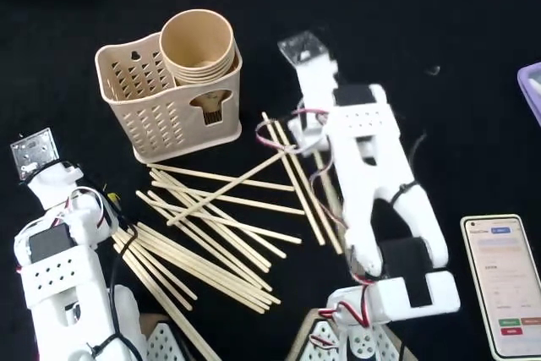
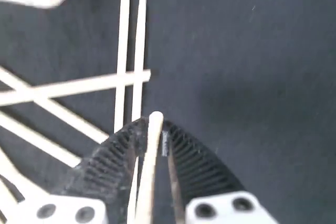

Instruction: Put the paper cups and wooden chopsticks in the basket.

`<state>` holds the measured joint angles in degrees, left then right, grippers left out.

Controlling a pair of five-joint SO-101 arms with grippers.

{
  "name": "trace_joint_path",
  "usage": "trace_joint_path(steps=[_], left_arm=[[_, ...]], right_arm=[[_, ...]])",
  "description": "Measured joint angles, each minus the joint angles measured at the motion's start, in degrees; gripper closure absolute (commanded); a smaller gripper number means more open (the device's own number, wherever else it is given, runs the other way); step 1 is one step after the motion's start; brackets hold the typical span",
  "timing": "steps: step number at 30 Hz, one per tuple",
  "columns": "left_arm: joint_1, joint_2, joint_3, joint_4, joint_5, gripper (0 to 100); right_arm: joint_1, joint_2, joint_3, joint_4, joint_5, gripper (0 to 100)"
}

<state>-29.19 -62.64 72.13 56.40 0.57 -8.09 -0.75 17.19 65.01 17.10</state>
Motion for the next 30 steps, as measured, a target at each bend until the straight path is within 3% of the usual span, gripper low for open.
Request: trace_joint_path(steps=[8,14,19,25,30], left_arm=[[0.0,0.0,0.0,0.0,0.0,78],[0.0,0.0,0.0,0.0,0.0,78],[0.0,0.0,0.0,0.0,0.0,78],[0.0,0.0,0.0,0.0,0.0,78],[0.0,0.0,0.0,0.0,0.0,78]], right_arm=[[-3.87,9.93,-7.3,-0.88,2.29,98.1],[-6.59,14.33,-7.3,-0.97,-0.79,83.8],[-7.56,13.71,-7.12,-0.18,-1.93,86.9],[-7.56,5.1,4.92,-0.62,0.09,86.5],[-7.56,-5.01,20.84,-8.0,4.31,76.9]])
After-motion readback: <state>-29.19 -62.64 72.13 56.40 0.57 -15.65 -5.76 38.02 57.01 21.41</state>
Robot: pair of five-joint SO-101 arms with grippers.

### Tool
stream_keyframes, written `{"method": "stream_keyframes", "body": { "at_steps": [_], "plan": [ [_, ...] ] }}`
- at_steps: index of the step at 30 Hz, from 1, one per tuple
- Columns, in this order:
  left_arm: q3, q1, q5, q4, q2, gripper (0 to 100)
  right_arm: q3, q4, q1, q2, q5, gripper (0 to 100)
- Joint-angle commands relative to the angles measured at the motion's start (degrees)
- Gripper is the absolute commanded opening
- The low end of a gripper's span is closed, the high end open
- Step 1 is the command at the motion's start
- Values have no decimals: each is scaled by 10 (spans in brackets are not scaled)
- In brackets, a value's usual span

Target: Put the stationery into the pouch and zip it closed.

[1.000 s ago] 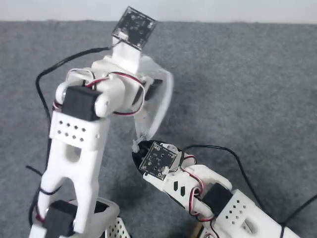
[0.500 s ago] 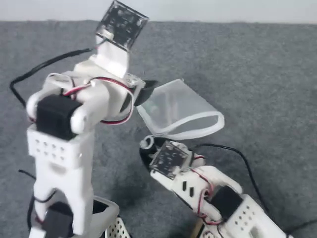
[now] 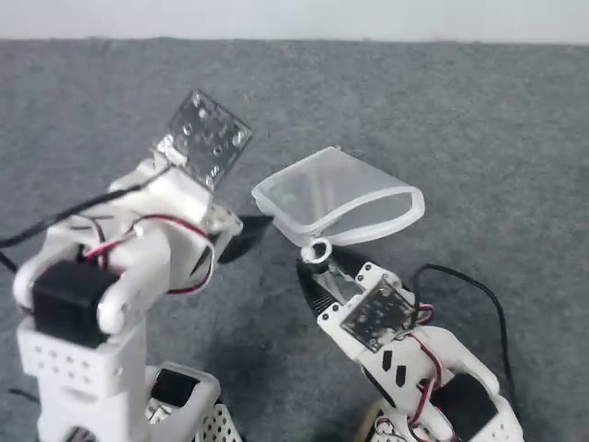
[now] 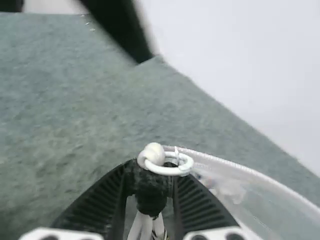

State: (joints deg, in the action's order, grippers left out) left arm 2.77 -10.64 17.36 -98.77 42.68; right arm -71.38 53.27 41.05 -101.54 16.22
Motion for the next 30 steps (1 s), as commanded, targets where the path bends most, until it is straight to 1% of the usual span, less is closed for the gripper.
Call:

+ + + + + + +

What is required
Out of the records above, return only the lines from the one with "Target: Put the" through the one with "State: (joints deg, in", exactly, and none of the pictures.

Written response
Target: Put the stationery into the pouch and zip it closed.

[1.000 s ago] 
[0.500 s ago] 
[now] 
[now] 

State: (joints deg, in the action's order, grippers left out) left arm 2.77 -10.64 17.36 -98.77 42.68; right arm -71.38 53.27 41.05 -101.54 16.22

With this, the exercise is done.